▸ WHAT IS BEING ASKED: Every line in the data below from the one containing "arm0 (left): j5" down to the one containing "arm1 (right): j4", both included, must be retyped exactly; no other line is to appear.

[RECORDS SHOWN — start]

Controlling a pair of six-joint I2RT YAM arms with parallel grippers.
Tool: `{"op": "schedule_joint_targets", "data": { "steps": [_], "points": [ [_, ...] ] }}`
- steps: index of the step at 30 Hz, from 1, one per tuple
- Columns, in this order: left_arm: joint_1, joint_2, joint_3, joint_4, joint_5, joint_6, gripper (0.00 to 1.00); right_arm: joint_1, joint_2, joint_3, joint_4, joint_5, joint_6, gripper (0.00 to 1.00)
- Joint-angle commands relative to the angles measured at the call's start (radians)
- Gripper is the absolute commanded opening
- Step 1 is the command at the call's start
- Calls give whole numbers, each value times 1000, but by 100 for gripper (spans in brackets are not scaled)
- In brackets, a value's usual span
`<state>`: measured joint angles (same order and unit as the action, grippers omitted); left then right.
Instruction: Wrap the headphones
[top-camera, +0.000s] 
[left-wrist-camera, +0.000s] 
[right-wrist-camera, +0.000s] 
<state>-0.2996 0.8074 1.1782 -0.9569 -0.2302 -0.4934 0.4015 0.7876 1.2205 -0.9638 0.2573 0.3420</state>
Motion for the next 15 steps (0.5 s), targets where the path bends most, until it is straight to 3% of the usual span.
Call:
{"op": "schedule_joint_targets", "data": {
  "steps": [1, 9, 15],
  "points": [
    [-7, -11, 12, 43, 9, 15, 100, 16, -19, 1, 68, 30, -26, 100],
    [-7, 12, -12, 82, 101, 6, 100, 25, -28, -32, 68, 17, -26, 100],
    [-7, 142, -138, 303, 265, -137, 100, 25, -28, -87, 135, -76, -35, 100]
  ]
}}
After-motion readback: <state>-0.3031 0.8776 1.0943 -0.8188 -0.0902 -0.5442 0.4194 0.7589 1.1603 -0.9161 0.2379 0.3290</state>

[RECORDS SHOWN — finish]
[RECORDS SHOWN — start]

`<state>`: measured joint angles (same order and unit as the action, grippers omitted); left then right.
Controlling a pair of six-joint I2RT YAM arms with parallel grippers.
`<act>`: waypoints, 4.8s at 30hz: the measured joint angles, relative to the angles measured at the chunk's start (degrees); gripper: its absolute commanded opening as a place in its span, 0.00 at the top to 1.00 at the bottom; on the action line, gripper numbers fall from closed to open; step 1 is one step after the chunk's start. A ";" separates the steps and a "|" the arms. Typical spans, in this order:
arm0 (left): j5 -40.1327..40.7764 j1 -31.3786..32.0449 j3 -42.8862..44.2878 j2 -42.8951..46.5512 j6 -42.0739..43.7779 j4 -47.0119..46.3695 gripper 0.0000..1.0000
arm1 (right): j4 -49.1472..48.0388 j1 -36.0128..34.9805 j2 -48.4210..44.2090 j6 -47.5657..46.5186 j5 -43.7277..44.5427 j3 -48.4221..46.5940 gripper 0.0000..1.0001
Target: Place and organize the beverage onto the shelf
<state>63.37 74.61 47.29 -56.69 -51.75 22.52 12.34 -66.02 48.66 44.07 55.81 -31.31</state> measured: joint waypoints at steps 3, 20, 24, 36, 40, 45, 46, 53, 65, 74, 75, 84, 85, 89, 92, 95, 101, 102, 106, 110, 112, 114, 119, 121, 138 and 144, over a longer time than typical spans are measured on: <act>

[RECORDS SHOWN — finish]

▸ RESPONSE:
arm0 (left): j5 -40.1327..40.7764 j1 -31.3786..32.0449 j3 -42.8862..44.2878 j2 -42.8951..46.5512 j6 -42.0739..43.7779 j4 -47.0119..46.3695 gripper 0.0000..1.0000
arm1 (right): j4 -49.1472..48.0388 j1 -36.0128..34.9805 j2 -48.4210..44.2090 j6 -47.5657..46.5186 j5 -43.7277..44.5427 j3 -48.4221..46.5940 gripper 0.0000..1.0001

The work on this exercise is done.